Knowing your audience: Chapman Professor Douglas Cooney reaches students from five years old to college

 Before sledding down a hill, Princess Sofia and her friends need to put on a helmet to be safe.

 

This is something that Chapman English professor Douglas Cooney had to keep in mind while working on the writing staff of the Disney Junior series “Sofia the First” in 2013.

 

It wasn’t the only adjustment.

 

“We teach students to write in a dramatic narrative where characters encounter conflicts and overcome those conflicts to reach their goals. In writing for Disney, we were suddenly required to write stories that had no conflict whatsoever,” Cooney said.

 

It seems to have worked.

 

Cooney, who teaches journalism and creative writing at Chapman, was nominated along with the rest of the writing team on “Sofia the First” for a daytime Emmy nominaton. Aside from teaching, Cooney is a screenwriter, playwright, novelist and lyricist, specializing in young audiences In 2010 he was awarded the prestigious Charlotte Chorpenning Cup by the American Alliance for Theater and Education for his distinguished body of work for youth.

 

He’s popular with college-level students too.

 

“Cooney has that wise auro that some people just have,” said Jade Boren, a junior journalism major, in his feature writing class.

 

You can bet he’s shared his Disney experience with students as a learning exercise.

 

“Sofia the First” was a special challenge. Although Cooney was accustomed to writing for young children, the age demographic was younger than he was used to. He said that friends were shocked that he even wrote this script, since its goal was to entertain 5-year-old girls.

 

“We were under a great deal of pressure to create something that Disney would like,” Cooney said.

 

The main character of the series, Sofia the First.

His big issue was that Sofia, the main character, could not be in any conflicts during the program. Cooney describes it as a rather “vanilla” script.

 

 “Our main character could help people, restore people, encourage people but she never encountered a conflict,” Cooney said.

 

Another challenge he said he faced was writing a story that would appeal to a lot of different countries whose children may be raised in different ways than Americans.

 

“Writing for a global market that would be understood in Latin America and China where they have different notions for keeping pets or raising children,” Cooney said. “The stories had to reach everyone.”

 

The process of creating the show was very global as well.

 

“We were working on one corner of a project that had songs being written for it, drawings being made, backgrounds being drawn and the whole thing was being edited all together in South Korea,” Cooney said.

 

The writing process was time consuming: Each script took months just for 20 minutes of animation.

 

“We worked so hard for a script that could be killed at any moment by one email, and it happened a lot,” Cooney said. “So you learn to write, re-write but also you learn to let go.”

 

Another shot from an episode of Sofia the First.
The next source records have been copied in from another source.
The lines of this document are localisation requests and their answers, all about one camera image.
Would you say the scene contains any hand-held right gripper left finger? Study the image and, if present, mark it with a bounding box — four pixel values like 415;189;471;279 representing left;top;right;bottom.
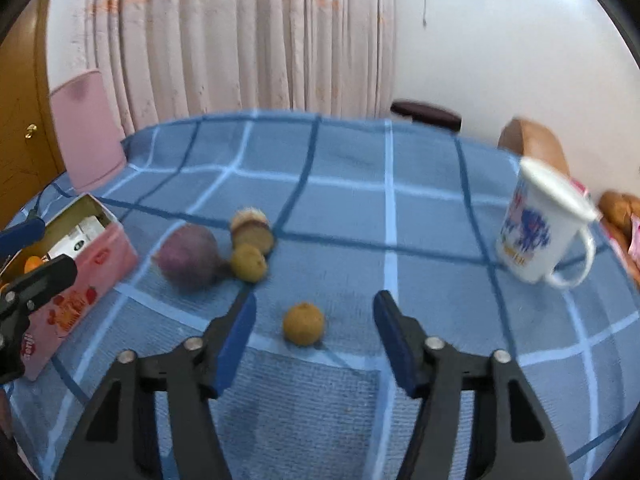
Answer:
55;290;258;480

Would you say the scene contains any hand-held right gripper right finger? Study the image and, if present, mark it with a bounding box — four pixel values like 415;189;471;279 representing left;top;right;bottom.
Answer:
372;290;573;480

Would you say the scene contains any pink plastic bin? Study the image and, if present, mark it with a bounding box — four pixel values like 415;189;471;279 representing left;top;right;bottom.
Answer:
50;69;128;195

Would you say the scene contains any purple passion fruit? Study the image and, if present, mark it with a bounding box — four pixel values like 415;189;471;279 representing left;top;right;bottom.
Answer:
154;224;221;291

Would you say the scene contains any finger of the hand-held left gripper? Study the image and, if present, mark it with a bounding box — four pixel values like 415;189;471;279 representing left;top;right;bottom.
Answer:
0;219;47;257
0;255;79;313

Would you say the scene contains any yellow-brown longan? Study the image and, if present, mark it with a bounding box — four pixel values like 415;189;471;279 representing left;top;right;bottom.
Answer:
282;302;325;347
230;244;267;282

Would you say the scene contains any dark round stool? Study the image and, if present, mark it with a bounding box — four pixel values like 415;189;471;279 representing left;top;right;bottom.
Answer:
390;100;462;133

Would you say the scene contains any white mug lid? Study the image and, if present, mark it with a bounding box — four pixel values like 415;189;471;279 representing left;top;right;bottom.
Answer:
520;156;601;222

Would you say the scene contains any pink floral curtain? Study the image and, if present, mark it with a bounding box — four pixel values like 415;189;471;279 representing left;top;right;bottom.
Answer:
70;0;396;136

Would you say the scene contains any pink tin box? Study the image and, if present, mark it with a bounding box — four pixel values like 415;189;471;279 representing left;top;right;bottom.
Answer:
0;194;139;382

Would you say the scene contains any brown and cream round fruit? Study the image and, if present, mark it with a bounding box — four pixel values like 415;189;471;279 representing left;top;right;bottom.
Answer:
230;207;276;256

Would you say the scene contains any white mug with blue print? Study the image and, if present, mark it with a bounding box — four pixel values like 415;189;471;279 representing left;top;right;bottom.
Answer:
496;170;597;289

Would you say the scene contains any white paper packet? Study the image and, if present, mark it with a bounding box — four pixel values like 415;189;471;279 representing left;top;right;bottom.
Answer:
47;215;111;263

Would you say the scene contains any blue checkered tablecloth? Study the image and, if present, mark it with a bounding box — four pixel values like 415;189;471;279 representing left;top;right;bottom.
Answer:
0;109;640;480

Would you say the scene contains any pink floral blanket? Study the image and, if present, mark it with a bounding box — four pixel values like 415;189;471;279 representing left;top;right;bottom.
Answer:
570;180;640;281

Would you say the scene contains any wooden door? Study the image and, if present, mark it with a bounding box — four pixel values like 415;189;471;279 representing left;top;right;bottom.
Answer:
0;0;68;231

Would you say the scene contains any brown leather sofa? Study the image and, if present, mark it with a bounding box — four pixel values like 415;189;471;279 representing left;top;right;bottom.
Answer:
497;117;640;286

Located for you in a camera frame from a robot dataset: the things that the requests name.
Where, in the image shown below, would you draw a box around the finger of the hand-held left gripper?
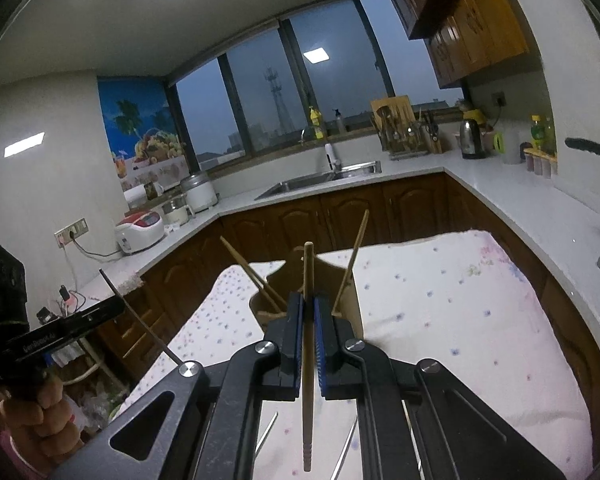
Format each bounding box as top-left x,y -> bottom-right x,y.
55,292 -> 304,480
55,297 -> 127,350

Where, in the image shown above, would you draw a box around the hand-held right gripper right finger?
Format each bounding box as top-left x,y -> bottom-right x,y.
314,297 -> 566,480

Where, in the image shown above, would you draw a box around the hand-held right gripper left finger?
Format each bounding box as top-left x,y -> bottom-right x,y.
55,292 -> 304,480

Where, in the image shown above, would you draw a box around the metal chopstick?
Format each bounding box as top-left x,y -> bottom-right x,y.
329,415 -> 359,480
98,268 -> 185,365
253,411 -> 280,457

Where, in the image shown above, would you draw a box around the wooden utensil holder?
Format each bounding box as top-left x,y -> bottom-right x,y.
250,245 -> 365,342

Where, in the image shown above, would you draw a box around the wooden chopstick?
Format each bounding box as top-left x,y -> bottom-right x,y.
331,209 -> 371,317
302,241 -> 315,472
219,236 -> 287,314

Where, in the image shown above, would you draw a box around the person's left hand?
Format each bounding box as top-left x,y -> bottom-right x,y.
0,376 -> 87,467

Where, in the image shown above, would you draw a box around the pink lace cloth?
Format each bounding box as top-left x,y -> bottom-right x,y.
112,270 -> 146,294

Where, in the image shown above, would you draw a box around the white storage rack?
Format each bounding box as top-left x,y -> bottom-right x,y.
54,329 -> 127,402

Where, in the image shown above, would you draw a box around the white and red rice cooker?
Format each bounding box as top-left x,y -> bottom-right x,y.
113,211 -> 164,255

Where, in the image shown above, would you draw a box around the paper towel roll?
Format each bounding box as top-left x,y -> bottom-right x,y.
124,185 -> 149,211

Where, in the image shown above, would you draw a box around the small white stew pot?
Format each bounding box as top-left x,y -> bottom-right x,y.
162,194 -> 191,227

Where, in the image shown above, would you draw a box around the floral white tablecloth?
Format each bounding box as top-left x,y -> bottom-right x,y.
120,229 -> 594,480

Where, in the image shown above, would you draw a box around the wooden base cabinets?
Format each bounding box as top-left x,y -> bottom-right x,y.
99,170 -> 600,413

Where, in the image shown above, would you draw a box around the steel kitchen sink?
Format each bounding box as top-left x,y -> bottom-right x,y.
253,160 -> 383,201

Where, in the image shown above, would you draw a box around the white water tap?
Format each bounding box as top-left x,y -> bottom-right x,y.
323,142 -> 342,174

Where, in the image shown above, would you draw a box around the countertop utensil rack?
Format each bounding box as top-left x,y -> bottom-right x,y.
377,120 -> 431,159

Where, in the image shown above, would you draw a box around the yellow dish soap bottle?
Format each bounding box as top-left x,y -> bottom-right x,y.
308,105 -> 326,141

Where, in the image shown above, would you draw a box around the knife block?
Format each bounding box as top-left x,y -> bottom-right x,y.
422,110 -> 444,155

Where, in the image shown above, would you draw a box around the wooden cutting board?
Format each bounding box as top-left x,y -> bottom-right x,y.
370,95 -> 414,128

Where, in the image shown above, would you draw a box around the steel electric kettle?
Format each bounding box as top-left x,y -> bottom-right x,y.
458,118 -> 489,160

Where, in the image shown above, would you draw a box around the kitchen window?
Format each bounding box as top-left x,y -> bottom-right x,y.
167,0 -> 466,174

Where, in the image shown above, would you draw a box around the white plastic container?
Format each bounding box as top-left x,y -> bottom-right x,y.
500,127 -> 524,165

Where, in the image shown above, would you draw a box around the spice jar set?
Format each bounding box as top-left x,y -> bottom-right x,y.
523,147 -> 559,179

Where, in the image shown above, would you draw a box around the charger and cables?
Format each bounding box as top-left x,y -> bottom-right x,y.
36,284 -> 84,327

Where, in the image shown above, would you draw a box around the black power cable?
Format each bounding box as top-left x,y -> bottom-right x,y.
72,237 -> 124,260

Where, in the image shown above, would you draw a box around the wall outlet strip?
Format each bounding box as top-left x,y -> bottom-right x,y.
54,217 -> 89,247

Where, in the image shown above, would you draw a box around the tropical fruit wall poster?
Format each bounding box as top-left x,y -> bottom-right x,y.
98,80 -> 189,191

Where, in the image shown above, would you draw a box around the wooden wall cabinets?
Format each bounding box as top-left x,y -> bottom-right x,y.
382,0 -> 531,89
But the effort was worth it, he said, and not just for the Emmy nomination.

 

“It still makes me very proud when I see little girls enjoying Princess Sofia,” he said.

 

And Sofia’s tale for his college students? It’s all about the audience, or the readers.

 

“He teaches us how to deliver a story for maximum impact,” Boren said.

 

Kristen Weiser, a junior political science major, thought the features writing class was going to be just journalistic. She was  pleasantly surprised.

 

“For me, I have always stuck closely  to a formula when writing my stories,” she said. “But Cooney taught me that using different styles of writing can really improve your work.”

 

For Weiser, reading her work out loud in class made her a more confident student.

 

“He treats us like equals even though he has so much experience and he could easily talk down to us,” she said.

 

That’s not far off the “Sofia the First” tale. She’s a commoner who has to adjust to the royal life when her mother marries a king. Cooney might have kept her out of conflict, but he did give her the power to talk with animals.